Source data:
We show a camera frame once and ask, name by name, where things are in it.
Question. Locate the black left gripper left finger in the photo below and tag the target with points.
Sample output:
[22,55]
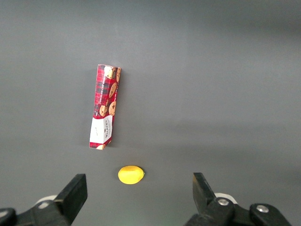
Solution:
[70,195]

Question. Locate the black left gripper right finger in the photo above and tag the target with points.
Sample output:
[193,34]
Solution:
[204,200]

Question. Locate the yellow lemon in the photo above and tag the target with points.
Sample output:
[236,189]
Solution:
[130,175]

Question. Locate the red tartan cookie box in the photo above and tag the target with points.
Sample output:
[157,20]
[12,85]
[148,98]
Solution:
[104,106]

YOUR TASK >> Look through the entries above. Copy out every line holding the word "with".

SOLUTION BELOW >>
Question. Locate the black left gripper left finger in the photo below and tag the target with points.
Question. Locate the black left gripper right finger in the photo above and tag the target with points.
Question. Locate the yellow lemon in the photo above and tag the target with points.
Question. Locate the red tartan cookie box in the photo above and tag the target with points.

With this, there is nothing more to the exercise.